Sunday, October 5, 2008

Class Summary 9-30-2008

A couple of people mentioned techniques that had been introduced previously that helped them get to sleep so lets review those.

The first application was one that I had used myself when having some difficulty falling asleep after waking up in the middle of the night. I was restless and somewhat uncomfortable. I usually advise people not to toss and turn in bed, but rather to get up out of bed and do something soothing that preferably does not involve turning on a light, TV, or computer. However on this occasion I did not feel well and did not want to get out of bed. The usual thoughts were running through my mind, thoughts like "I need to get to sleep," "it's going to be brutal tomorrow if I don't get to sleep tonight," and other thoughts like that. Instead of paying attention to the thoughts and arguing with them or getting stressed out by them, I shifted my awareness to physical sensations. I then focused my attention on any sensations of warmth and comfort that I could find. While there were certainly other sensations that were not comfortable, I was able to find enough sensations of warmth and comfort to keep my attention focused on those. As I did that I felt the sensations of warmth and comfort increasing or maybe I was simply getting absorbed in them and other sensations were fading away. In any case I kept feeling warmer and more comfortable until I woke up in the morning feeling rested.

This is an application of meditation in the following way. In meditation we train our mind to become conscious of various fields of awareness. In this case I deliberately became more conscious of physical sensations and deliberately less conscious of thoughts. My field of awareness was more my physical body and less my thinking mind.

In meditation we also train our mind to apply attention by picking a center of attention and varying the range of attention around the center. In this case the center of my attention was sensations of warmth and comfort and I focused on those, reducing the breadth of my attention to those sensations. I did not try to fight off other sensations or fight off thoughts because that would have shifted my attention to sensations and thoughts that would not have helped me get to sleep. Instead I simply focused more and more on sensations of warmth and comfort. I figured that even if I didn't fall asleep I would at least have a long period of resting warm and comfortably and that was better than tossing and turning. As it turned out I fell asleep fairly quickly.


Sometimes thoughts are too intense to shift awareness and attention from them. Two techniques for dealing with such thoughts are as follows. The first is to be used for thoughts that are creative or intelligent or contain important new ideas. If such thoughts are keeping you awake in the middle of the night then write them down with the intention of reviewing them when you wake up. Then do something to relax your body and go back to bed.

The second technique is to be used for ruminating thoughts that are not wise or creative but rather associated with distressing emotions such as anger, bitterness, or sadness. In this case allow the thoughts to flow out of your mind and onto paper writing them down in a stream of consciousness manner. Your intention in this technique is to purge the thoughts onto paper with the plan of throwing them away without looking at them. This is a cathartic technique and rereading the material you write would simply be like re-ingesting the toxic emotions that you have purged. As you write do not worry about grammar or punctuation or spelling. Just allow the pen to move.
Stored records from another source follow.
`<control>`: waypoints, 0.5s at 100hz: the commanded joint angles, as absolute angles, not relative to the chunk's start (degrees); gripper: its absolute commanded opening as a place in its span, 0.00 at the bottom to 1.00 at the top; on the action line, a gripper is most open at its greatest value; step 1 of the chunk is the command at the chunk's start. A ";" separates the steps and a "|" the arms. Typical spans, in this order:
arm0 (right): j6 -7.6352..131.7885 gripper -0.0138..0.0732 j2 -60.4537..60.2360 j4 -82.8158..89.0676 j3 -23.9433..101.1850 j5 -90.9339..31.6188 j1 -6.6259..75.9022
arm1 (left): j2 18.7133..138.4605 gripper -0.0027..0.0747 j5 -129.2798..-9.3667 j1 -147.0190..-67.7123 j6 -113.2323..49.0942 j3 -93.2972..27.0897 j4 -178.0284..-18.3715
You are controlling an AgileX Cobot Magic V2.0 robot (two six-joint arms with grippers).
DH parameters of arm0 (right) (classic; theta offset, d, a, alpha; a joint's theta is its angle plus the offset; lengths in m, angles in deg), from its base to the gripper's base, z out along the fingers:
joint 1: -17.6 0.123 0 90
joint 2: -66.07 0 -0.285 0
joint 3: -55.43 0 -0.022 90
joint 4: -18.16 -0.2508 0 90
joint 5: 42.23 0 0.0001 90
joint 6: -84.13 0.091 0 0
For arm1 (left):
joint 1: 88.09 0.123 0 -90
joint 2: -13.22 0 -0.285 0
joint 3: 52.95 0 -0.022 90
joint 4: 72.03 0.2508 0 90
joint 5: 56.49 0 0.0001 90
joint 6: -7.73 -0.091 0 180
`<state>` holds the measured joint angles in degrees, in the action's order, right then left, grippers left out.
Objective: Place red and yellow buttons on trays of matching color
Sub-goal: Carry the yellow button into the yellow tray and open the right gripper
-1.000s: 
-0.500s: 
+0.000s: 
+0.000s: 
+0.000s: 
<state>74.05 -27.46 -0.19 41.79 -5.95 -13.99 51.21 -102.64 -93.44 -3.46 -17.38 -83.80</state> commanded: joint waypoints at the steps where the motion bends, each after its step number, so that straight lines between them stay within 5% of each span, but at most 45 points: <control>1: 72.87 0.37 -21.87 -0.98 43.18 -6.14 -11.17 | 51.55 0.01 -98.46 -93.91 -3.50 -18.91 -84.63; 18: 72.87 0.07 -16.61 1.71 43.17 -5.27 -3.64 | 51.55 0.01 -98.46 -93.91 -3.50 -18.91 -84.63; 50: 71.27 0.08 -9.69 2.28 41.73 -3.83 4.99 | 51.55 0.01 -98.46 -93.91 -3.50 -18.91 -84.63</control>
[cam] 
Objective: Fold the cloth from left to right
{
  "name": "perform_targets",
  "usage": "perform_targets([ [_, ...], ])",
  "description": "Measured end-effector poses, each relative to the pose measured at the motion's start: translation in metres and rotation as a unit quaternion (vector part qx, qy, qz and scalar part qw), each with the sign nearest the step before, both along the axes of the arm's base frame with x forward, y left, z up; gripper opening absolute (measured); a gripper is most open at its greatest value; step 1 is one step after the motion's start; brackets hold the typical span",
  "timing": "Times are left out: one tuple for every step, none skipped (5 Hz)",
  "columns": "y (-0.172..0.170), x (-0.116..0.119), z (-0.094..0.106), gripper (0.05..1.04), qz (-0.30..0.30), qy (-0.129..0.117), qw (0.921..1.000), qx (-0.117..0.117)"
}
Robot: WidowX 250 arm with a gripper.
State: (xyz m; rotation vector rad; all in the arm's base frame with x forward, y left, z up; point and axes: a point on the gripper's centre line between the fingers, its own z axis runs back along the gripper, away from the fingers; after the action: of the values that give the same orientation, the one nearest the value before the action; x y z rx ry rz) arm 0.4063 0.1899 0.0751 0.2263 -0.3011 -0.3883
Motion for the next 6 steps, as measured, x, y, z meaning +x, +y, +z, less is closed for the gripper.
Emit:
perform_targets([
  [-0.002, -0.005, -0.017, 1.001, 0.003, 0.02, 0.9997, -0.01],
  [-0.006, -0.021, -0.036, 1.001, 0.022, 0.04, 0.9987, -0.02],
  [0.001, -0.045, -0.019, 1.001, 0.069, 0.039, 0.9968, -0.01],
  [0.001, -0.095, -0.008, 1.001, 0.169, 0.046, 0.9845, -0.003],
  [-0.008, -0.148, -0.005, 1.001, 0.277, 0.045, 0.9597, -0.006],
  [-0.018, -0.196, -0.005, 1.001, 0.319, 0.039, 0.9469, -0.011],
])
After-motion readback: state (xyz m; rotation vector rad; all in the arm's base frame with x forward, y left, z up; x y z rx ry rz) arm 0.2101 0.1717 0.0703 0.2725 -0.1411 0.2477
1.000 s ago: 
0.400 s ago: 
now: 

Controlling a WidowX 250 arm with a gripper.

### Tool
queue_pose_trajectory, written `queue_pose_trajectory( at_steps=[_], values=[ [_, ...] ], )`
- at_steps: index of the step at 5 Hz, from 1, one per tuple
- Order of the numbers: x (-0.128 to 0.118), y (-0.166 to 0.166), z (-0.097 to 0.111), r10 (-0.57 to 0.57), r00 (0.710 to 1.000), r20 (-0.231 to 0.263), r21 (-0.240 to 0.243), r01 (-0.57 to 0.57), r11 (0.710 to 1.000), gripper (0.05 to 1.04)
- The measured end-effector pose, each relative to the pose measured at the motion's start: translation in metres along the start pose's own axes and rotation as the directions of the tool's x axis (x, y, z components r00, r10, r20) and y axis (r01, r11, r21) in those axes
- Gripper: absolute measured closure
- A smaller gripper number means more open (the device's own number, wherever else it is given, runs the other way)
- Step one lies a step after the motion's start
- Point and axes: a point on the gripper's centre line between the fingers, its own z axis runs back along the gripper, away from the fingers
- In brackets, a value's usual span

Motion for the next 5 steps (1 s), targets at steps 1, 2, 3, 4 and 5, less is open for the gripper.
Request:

After you feel like you have purged the repetitive thoughts from your head then do something that is physically soothing and go back to bed. Remember to destroy the material you wrote.

A couple of weeks ago we went over a number of techniques which involved bringing attention to the breath along with either thoughts or imagined experiences. For the last technique tonight I would like to go over another breathing technique, this time maintaining the field of awareness mostly on the physical experience of breathing but extending the range of attention to include the whole body.

Start by bringing attention to the physical sensations of breathing wherever you feel them most easily. Then extend the range of your attention to other sensations of breathing which are less easily felt. Continue to become more and more aware of subtle sensations associated with breathing that are occurring elsewhere in your body. Extend the range of your attention to include your whole physical body, feeling for sensations associated with breathing all the way out to the tips of the toes, the tips of fingers, and the top of the head. If you wonder whether you are imagining these sensations then notice that wondering is a thinking process and bring your awareness back to your physical body and place attention on the sensations associated with breathing.

There is no need to try and imagine or force certain types of sensations to occur. Simply be aware of physical sensations and pay attention to those physical sensations associated with breathing, feeling especially for sensations in parts of the body which are not usually associated with the breathing process. If you're having any difficulty with the technique then simply focus your attention more on sensations associated with breathing that you can feel easily.

With practice we can feel as if our breath is flowing through our whole body. If we add a thought or imagined experience to the breath, like we did two weeks ago, then this technique helps us experience the thought or imagined experience more extensively throughout our whole body.